● ASSIGNED TASK
Using the records below, find every line that includes "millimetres" and copy it.

***

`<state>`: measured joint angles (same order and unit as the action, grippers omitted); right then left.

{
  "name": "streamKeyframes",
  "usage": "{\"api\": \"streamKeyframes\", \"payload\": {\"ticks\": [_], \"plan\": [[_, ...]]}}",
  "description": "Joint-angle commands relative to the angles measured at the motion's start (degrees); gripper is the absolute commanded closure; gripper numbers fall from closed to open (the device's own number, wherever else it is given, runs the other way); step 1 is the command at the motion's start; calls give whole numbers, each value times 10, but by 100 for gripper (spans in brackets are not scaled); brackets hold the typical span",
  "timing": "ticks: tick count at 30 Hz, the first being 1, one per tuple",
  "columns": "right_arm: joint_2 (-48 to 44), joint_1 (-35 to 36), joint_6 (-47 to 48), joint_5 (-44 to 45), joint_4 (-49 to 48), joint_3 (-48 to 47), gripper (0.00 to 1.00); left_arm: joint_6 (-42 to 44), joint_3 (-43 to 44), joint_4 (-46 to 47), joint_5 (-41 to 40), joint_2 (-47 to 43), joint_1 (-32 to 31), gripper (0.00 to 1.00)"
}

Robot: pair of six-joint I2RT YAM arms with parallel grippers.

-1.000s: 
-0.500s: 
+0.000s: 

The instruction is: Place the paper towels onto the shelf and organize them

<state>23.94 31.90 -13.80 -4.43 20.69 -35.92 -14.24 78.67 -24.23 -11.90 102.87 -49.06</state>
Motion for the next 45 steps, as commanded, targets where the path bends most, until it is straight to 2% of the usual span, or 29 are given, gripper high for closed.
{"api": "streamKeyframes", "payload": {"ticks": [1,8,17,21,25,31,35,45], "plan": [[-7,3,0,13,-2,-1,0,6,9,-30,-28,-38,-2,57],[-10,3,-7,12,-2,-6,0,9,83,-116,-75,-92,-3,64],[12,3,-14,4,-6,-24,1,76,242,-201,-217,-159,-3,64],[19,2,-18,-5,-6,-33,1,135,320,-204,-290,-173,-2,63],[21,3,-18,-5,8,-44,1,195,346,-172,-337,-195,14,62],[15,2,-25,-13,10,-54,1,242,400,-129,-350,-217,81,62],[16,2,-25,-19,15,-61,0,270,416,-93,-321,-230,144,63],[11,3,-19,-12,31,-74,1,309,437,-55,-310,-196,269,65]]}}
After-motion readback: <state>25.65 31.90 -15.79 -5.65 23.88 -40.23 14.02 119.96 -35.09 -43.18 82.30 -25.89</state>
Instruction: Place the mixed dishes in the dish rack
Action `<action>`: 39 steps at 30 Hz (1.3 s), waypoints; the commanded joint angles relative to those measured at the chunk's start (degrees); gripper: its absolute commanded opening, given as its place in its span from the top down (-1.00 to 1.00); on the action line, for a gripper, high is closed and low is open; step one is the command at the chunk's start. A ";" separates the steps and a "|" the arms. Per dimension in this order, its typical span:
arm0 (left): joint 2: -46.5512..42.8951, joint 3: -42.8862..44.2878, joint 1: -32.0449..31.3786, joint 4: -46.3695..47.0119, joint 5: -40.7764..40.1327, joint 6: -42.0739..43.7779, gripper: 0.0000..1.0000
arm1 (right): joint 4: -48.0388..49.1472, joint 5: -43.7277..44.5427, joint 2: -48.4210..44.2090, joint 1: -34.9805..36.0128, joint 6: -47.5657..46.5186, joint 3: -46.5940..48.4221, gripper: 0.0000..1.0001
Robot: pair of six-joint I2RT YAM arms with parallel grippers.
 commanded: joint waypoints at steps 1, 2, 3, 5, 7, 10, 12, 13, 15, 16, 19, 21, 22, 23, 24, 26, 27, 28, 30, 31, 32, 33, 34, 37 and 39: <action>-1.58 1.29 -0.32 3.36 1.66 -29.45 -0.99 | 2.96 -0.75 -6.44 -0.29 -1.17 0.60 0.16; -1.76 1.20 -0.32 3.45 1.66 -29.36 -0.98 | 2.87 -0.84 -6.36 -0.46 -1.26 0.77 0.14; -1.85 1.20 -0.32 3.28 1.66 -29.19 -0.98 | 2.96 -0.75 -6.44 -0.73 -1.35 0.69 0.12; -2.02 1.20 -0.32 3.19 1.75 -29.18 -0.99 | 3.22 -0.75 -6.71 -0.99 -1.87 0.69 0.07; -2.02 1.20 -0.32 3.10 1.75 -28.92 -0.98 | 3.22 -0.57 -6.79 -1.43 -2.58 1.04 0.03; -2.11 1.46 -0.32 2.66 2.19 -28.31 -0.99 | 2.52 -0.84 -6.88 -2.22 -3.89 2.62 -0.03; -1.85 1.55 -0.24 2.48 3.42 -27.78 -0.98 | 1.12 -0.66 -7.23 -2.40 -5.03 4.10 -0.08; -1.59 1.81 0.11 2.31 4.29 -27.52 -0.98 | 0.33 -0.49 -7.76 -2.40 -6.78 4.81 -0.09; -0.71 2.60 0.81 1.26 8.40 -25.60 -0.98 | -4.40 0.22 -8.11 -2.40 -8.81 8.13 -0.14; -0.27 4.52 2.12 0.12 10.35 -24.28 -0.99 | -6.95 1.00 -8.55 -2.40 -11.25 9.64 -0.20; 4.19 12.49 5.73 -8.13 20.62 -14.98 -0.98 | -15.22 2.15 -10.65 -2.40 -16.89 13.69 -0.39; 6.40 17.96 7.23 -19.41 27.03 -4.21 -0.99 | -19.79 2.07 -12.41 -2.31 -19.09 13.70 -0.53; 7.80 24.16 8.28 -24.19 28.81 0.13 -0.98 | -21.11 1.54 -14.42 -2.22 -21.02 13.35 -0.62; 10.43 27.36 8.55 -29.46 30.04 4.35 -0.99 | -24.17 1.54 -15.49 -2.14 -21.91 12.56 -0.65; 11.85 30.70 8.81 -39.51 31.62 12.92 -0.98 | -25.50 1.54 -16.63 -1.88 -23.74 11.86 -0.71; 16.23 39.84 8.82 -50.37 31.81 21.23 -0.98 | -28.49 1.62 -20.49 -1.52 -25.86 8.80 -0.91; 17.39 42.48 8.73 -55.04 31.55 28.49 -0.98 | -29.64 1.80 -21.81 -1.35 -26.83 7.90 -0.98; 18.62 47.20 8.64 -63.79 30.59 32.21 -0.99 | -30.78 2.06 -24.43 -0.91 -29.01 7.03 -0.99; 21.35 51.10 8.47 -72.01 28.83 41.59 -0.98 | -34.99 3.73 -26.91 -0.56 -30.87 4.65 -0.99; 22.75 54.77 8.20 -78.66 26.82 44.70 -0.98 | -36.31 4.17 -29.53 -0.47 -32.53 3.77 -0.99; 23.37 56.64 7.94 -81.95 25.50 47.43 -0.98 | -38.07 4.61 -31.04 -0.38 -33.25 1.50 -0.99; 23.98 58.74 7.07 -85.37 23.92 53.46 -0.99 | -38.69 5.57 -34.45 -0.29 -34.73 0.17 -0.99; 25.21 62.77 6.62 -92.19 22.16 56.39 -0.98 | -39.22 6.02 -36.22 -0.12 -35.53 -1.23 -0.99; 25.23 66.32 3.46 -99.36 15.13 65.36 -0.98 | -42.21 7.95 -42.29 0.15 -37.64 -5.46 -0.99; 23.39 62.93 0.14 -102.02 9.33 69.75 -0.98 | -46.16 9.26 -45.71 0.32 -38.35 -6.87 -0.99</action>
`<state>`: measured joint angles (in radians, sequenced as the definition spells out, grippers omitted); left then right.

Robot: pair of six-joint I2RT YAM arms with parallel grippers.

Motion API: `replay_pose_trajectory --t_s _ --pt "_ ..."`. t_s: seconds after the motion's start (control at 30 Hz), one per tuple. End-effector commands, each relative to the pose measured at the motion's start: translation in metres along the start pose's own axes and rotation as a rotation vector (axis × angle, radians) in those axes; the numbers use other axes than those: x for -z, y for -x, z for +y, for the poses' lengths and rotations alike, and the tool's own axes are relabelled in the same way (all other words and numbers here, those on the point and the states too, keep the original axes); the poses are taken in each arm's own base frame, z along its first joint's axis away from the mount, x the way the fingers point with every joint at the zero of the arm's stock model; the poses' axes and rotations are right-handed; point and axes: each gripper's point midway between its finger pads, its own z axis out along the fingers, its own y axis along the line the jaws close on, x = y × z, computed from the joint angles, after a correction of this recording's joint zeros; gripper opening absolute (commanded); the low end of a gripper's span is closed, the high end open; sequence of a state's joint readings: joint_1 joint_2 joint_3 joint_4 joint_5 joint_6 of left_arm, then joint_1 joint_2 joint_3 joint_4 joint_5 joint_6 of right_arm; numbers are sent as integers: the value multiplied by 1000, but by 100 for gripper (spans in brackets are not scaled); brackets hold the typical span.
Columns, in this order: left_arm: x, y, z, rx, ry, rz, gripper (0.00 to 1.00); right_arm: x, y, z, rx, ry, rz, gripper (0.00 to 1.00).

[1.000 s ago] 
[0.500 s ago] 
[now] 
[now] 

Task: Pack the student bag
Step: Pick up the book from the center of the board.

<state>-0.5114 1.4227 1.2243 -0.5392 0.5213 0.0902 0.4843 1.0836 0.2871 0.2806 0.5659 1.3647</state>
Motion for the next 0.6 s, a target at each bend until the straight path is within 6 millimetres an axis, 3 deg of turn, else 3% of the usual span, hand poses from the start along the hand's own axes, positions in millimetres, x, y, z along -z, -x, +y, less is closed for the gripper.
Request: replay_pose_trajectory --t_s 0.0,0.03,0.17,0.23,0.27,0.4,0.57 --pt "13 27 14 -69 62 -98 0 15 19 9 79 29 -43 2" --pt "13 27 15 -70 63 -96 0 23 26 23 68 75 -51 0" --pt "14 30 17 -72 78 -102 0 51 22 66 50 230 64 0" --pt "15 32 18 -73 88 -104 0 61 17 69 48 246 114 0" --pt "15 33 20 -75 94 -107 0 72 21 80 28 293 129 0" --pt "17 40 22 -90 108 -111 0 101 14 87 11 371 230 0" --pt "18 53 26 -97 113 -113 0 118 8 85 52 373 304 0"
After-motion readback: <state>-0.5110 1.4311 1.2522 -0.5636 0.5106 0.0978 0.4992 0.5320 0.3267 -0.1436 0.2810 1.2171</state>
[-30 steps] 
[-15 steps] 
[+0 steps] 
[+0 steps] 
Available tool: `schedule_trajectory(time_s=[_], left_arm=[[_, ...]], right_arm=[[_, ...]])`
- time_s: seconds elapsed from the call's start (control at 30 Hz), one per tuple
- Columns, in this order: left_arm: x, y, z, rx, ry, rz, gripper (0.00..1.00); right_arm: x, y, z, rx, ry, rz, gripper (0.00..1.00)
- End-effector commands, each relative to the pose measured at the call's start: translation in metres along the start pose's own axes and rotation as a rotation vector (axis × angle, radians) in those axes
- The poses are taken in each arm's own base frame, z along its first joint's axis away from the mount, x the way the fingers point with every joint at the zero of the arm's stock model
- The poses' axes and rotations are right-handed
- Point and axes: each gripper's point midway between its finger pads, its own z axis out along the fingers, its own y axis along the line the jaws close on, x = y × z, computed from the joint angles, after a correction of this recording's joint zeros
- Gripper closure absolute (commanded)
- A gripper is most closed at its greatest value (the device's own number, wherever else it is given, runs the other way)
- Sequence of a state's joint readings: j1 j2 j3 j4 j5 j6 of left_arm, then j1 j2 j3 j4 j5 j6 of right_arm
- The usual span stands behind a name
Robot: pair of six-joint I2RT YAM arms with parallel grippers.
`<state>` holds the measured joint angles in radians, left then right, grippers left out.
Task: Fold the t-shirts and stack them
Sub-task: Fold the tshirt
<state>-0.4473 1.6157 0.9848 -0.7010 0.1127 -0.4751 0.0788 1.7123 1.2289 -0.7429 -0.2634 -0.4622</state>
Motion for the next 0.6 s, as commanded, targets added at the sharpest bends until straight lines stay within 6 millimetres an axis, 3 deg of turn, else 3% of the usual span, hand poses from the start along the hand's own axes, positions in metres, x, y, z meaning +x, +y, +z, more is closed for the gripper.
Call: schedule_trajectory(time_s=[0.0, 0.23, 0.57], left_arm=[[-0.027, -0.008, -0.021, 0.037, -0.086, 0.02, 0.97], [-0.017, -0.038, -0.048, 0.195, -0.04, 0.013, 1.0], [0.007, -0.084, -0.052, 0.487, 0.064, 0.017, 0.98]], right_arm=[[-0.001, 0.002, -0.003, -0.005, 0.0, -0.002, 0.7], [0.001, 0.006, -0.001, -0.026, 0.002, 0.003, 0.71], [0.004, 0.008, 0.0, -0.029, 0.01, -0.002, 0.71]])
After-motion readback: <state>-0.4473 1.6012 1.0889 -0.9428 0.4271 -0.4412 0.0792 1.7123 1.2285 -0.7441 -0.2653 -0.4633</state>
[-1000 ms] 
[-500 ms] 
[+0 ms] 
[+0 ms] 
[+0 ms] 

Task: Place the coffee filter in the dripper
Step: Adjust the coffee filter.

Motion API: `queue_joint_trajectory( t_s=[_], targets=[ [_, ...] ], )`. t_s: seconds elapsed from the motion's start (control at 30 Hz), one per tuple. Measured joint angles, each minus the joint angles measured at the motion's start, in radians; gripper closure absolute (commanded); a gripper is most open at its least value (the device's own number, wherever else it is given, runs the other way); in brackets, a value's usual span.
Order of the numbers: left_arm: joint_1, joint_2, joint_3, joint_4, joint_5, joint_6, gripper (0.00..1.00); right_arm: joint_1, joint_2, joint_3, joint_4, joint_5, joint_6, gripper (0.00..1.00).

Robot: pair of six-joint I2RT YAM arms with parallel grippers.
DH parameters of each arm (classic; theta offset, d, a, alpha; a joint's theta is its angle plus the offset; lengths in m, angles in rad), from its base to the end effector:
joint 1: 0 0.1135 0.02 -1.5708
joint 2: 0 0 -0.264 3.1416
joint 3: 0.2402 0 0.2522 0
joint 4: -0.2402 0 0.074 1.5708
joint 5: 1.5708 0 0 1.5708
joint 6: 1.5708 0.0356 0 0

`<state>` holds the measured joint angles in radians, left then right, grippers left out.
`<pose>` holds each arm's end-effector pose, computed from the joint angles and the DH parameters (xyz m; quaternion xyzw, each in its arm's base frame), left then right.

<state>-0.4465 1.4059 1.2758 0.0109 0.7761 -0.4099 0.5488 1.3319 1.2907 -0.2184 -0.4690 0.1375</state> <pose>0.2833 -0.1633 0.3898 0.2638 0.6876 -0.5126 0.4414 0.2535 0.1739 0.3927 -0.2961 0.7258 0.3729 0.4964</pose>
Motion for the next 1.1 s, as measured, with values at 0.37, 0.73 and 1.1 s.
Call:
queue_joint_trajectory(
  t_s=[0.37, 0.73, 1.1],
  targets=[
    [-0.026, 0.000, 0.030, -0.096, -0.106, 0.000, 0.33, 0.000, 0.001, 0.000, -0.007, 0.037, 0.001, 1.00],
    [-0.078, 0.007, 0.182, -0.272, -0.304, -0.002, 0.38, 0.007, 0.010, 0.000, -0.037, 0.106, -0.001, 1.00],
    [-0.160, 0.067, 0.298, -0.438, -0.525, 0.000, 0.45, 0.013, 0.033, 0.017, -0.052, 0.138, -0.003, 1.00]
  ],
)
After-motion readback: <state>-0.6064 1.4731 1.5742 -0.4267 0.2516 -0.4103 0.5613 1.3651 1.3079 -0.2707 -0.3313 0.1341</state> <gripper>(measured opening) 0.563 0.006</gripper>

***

● ANSWER TO THIS EXERCISE
Motion for the next 0.6 s, a target at each bend until the straight path is within 6 millimetres an axis, 3 deg of turn, else 3% of the usual span, hand poses from the start along the hand's own axes, positions in millimetres, x, y, z along -z, -x, +y, less is closed for the gripper.
Motion for the next 0.6 s, as commanded, targets added at the sharpest bends until straight lines stay within 6 millimetres an axis, 3 deg of turn, else 3% of the usual span, hand poses from the start along the hand's own axes, positions in metres, x, y, z meaning +x, +y, +z, more is closed for the gripper.

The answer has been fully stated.